-- PROBLEM REQUIREMENTS --
All that should be output is the block of lines below from the line with "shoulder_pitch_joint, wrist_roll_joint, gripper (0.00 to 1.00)" to the line with "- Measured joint", both included, exactly as written.

-- DATA SUPPLIED --
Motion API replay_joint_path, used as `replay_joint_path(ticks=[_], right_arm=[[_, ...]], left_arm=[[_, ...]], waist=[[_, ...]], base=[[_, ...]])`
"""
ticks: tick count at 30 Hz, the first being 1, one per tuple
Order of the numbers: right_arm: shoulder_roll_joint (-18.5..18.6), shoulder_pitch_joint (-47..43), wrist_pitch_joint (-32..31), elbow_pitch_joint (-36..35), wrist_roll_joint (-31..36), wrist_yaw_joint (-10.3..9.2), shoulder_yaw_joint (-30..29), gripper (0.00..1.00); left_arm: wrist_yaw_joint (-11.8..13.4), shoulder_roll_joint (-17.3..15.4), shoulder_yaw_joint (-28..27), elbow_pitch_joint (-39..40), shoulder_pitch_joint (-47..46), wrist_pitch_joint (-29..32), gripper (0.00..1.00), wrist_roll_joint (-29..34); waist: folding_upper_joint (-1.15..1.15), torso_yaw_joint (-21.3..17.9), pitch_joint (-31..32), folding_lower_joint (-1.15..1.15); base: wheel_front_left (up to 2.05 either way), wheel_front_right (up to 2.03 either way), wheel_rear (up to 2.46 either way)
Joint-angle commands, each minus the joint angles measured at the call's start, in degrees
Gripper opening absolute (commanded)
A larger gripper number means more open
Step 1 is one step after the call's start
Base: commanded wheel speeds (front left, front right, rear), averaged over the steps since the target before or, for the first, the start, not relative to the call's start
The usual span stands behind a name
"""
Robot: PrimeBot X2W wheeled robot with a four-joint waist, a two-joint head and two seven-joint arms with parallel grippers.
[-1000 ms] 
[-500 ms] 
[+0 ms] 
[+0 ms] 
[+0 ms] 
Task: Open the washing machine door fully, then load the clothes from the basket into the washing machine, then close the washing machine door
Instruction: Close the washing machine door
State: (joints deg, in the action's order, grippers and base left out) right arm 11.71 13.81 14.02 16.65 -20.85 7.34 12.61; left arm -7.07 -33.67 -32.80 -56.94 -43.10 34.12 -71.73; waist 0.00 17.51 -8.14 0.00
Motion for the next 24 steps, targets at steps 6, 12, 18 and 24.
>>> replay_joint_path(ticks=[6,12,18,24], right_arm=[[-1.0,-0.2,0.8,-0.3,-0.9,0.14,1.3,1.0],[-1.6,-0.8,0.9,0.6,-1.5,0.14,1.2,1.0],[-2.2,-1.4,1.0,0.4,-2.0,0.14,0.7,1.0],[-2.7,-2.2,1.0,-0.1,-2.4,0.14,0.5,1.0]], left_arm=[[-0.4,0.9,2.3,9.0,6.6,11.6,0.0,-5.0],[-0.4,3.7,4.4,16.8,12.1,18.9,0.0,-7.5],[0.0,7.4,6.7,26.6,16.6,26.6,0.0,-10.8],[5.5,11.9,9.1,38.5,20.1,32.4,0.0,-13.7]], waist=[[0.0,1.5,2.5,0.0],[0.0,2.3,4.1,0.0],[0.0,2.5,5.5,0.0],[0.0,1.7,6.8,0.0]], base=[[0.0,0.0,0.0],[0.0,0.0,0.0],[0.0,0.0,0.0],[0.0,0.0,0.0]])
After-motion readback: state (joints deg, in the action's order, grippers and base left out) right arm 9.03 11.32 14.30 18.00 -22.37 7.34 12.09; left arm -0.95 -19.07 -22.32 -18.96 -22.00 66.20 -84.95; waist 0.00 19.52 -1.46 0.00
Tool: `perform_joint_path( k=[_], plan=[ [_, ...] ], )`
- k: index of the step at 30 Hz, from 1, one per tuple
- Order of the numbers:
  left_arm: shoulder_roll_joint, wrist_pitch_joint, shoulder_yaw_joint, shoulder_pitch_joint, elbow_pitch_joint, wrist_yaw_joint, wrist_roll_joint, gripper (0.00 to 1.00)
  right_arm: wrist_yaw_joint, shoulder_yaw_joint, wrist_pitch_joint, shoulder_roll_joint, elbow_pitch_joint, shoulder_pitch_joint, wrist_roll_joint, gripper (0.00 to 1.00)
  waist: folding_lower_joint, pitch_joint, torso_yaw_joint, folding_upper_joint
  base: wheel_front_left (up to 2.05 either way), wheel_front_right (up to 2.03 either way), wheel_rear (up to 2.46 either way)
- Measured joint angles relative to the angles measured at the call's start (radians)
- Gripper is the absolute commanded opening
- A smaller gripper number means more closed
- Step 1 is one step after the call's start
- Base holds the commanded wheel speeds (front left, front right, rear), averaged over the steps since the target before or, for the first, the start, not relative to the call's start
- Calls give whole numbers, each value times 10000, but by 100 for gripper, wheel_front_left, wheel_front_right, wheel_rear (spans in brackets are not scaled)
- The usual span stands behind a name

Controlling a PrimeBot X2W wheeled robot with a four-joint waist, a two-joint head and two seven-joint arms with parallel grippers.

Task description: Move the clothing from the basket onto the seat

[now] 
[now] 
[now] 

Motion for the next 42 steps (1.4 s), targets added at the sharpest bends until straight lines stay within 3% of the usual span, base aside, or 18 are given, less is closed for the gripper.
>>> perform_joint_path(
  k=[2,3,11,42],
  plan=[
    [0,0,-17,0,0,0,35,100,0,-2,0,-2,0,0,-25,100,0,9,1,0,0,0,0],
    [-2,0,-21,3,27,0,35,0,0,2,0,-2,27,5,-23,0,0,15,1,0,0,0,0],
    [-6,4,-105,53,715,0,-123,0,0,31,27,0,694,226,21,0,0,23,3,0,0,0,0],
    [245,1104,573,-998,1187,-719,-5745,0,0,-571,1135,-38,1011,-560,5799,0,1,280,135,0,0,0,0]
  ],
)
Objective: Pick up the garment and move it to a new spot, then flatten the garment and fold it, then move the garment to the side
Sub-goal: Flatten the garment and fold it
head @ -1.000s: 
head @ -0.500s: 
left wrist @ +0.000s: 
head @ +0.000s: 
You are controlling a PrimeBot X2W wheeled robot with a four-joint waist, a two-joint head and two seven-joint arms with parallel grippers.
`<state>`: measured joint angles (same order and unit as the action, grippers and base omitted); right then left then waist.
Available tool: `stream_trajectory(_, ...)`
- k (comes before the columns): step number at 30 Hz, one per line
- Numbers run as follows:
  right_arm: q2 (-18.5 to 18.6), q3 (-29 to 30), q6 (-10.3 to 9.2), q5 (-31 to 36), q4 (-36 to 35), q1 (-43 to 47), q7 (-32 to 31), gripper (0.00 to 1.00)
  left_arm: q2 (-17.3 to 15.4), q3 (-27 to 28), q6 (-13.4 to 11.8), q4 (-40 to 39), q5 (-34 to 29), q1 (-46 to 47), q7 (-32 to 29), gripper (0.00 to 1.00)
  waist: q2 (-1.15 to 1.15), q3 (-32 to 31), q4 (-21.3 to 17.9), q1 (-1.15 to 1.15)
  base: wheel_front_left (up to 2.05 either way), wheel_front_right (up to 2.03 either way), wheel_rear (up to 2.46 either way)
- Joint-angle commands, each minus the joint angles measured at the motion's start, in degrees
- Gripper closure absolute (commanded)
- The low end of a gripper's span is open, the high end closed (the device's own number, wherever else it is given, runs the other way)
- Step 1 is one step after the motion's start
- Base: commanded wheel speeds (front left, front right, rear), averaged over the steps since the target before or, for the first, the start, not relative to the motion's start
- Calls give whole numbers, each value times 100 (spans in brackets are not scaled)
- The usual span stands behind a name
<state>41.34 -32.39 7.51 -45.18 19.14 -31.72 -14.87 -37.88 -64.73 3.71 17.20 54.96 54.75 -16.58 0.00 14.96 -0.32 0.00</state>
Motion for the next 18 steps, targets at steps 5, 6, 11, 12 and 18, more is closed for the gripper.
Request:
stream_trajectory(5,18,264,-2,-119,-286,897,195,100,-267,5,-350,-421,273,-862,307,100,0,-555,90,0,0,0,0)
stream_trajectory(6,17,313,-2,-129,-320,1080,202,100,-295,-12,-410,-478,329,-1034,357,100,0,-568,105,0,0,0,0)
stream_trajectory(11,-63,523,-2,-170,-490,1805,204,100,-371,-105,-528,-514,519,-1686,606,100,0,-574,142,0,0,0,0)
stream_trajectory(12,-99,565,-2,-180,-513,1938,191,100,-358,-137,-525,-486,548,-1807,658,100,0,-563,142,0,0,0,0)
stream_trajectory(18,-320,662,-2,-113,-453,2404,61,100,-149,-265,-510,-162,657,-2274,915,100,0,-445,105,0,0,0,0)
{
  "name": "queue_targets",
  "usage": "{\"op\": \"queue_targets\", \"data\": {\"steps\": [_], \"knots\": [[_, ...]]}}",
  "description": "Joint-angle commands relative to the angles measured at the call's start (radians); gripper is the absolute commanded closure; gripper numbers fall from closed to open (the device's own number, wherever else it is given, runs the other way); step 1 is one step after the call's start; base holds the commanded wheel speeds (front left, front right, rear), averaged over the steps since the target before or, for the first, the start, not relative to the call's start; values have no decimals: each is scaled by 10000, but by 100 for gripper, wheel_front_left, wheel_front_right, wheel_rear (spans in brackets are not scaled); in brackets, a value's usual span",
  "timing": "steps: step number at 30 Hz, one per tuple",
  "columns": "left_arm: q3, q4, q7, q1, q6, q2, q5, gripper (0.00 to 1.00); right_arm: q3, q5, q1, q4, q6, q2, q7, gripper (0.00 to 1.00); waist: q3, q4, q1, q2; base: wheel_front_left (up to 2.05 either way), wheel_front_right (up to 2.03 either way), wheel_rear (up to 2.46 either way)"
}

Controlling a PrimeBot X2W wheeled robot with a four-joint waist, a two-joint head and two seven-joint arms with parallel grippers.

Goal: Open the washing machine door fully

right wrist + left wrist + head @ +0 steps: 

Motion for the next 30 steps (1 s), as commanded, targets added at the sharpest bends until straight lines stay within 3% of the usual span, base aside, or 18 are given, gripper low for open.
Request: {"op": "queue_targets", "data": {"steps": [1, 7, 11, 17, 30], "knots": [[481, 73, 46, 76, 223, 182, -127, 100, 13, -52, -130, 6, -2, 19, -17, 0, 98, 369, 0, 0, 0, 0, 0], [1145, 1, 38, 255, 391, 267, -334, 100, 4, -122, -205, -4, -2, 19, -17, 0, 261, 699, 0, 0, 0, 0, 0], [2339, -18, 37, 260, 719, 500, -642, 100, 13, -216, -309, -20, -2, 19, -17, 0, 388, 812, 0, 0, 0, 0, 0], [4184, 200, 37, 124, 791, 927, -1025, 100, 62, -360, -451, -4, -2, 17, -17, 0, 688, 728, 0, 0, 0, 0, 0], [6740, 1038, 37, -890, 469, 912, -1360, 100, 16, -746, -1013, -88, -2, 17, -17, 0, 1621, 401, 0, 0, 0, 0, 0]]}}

-- SOLUTION BELOW --
  right_arm: wrist_yaw_joint, shoulder_yaw_joint, wrist_pitch_joint, shoulder_roll_joint, elbow_pitch_joint, shoulder_pitch_joint, wrist_roll_joint, gripper (0.00 to 1.00)
  waist: folding_lower_joint, pitch_joint, torso_yaw_joint, folding_upper_joint
  base: wheel_front_left (up to 2.05 either way), wheel_front_right (up to 2.03 either way), wheel_rear (up to 2.46 either way)
- Measured joint angles relative to the angles measured at the call's start (radians)

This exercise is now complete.